An Overview of String-Manipulation Functions

Here, we’ll briefly review just some of the many string-manipulation functions R has to offer. Note that the call forms shown in this introduction are very simple, usually omitting many optional arguments. We’ll use some of those arguments in our extended examples later in the chapter, but do check R’s online help for further details.

grep()

The call grep(pattern,x) searches for a specified substring pattern in a vector x of strings. If x has n elements—that is, it contains n strings—then grep(pattern,x) will return a vector of length up to n. Each element of this vector will be the index in x at which a match of pattern as a substring of x[i]) was found.

Here’s an example of using grep:

> grep("Pole",c("Equator","North Pole","South Pole"))
[1] 2 3
> grep("pole",c("Equator","North Pole","South Pole"))
integer(0)

In the first case, the string "Pole" was found in elements 2 and 3 of the second argument, hence the output (2,3). In the second case, string "pole" was not found anywhere, so an empty vector was returned.

nchar()

The call nchar(x) finds the length of a string x. Here’s an example:

> nchar("South Pole")
[1] 10

The string "South Pole" was found to have 10 characters. C programmers, take note: There is no NULL character terminating R strings.

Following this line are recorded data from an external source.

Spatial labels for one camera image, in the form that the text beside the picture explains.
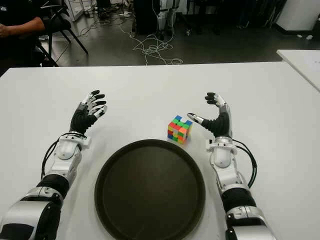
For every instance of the multicoloured Rubik's cube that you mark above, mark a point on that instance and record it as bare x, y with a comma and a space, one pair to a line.
178, 131

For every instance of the white power strip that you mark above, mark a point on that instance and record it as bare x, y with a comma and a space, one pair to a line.
125, 14

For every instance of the white side table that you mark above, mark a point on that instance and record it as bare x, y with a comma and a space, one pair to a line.
303, 65

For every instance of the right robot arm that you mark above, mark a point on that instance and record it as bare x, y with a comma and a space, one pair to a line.
230, 172

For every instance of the white cabinet with black base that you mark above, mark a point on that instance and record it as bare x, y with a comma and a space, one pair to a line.
300, 15

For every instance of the tall black box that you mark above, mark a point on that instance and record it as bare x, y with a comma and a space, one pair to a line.
145, 17

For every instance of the person's bare forearm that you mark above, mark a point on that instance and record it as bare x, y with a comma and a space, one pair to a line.
27, 27

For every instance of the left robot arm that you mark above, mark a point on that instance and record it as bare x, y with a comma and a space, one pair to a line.
62, 160

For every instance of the black folding chair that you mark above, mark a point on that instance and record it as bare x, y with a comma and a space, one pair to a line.
58, 22

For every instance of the glass display cabinet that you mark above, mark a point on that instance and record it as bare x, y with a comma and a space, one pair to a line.
75, 10

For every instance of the dark brown round plate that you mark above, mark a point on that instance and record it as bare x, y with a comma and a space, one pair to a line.
150, 192

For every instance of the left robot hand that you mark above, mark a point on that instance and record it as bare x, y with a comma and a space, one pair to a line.
80, 121

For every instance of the standing humanoid robot legs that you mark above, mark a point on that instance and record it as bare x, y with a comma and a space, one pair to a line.
166, 17

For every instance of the seated person in black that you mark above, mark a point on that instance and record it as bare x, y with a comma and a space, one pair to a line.
15, 45

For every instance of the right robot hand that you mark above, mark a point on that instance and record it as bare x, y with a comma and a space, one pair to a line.
222, 125

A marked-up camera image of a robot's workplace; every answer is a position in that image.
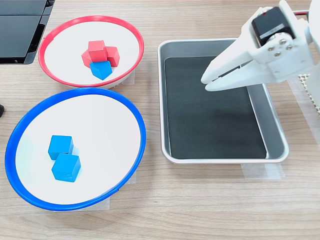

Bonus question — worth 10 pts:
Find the clear tape sheet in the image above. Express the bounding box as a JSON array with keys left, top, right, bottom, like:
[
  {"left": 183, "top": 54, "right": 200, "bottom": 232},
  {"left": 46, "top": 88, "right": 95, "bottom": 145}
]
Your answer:
[{"left": 287, "top": 74, "right": 320, "bottom": 149}]

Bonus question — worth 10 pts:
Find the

Also note that the results of nchar() will be unpredictable if x is not in character mode. For instance, nchar(NA) turns out to be 2, and nchar(factor("abc")) is 1. For more consistent results on nonstring objects, use Hadley Wickham’s stringr package on CRAN.

paste()

The call paste(...) concatenates several strings, returning the result in one long string. Here are some examples:

> paste("North","Pole")
[1] "North Pole"
> paste("North","Pole",sep="")
[1] "NorthPole"
> paste("North","Pole",sep=".")
[1] "North.Pole"
> paste("North","and","South","Poles")
[1] "North and South Poles"

As you can see, the optional argument sep can be used to put something other than a space between the pieces being spliced together. If you specify sep as an empty string, the pieces won’t have any character between them.

sprintf()

The call sprintf(...) assembles a string from parts in a formatted manner. Here’s a simple example:

> i <- 8
> s <- sprintf("the square of %d is %d",i,i^2)
> s
[1] "the square of 8 is 64"

The name of the function is intended to evoke string print for “printing” to a string rather than to the screen. Here, we are printing to the string s.

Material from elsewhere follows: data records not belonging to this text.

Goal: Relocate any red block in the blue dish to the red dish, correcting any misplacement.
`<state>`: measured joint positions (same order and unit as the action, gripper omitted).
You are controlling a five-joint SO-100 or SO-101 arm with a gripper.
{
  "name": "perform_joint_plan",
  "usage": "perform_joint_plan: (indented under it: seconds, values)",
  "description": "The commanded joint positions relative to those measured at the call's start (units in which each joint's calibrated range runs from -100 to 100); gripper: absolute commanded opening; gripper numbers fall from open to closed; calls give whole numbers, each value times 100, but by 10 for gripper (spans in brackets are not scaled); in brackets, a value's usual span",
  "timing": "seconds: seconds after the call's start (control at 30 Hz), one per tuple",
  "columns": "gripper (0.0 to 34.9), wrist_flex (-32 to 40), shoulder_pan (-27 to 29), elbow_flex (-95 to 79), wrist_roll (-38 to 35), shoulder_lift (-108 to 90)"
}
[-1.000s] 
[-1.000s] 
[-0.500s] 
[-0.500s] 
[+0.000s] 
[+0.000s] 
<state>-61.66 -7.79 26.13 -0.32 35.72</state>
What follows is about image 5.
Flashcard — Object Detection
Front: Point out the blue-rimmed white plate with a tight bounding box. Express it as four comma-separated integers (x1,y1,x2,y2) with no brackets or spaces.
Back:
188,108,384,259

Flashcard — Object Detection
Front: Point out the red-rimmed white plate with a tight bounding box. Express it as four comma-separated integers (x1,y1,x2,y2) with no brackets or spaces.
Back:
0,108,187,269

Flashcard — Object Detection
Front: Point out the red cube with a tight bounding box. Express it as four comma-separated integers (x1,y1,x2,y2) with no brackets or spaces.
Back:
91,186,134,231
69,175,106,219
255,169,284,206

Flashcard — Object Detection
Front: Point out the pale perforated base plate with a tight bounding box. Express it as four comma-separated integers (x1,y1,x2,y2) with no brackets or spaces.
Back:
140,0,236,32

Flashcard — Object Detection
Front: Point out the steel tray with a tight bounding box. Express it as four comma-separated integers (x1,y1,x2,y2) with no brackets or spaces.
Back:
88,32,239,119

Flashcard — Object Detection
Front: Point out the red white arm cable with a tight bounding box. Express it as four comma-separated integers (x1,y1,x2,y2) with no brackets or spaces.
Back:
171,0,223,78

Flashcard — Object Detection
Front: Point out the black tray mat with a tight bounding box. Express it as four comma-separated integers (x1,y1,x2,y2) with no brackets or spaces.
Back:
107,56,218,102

What are we printing? The function says to first print “the square of” and then print the decimal value of i. (The term decimal here means in the base-10 number system, not that there will be a decimal point in the result.) The result is the string "the square of 8 is 64."

substr()

The call substr(x,start,stop) returns the substring in the given character position range start:stop in the given string x. Here’s an example:

> substring("Equator",3,5)
[1] "uat"

strsplit()

The call strsplit(x,split) splits a string x into an R list of substrings based on another string split in x. Here’s an example:

> strsplit("6-16-2011",split="-")
[[1]]
[1] "6"    "16"   "2011"

regexpr()

The call regexpr(pattern,text) finds the character position of the first instance of pattern within text, as in this example:

> regexpr("uat","Equator")
[1] 3

This reports that “uat” did indeed appear in “Equator,” starting at character position 3.

gregexpr()

The call gregexpr(pattern,text) is the same as regexpr(), but it finds all instances of pattern. Here’s an example:

> gregexpr("iss","Mississippi")
[[1]]
[1] 2 5

This finds that “iss” appears twice in “Mississippi,” starting at character positions 2 and 5.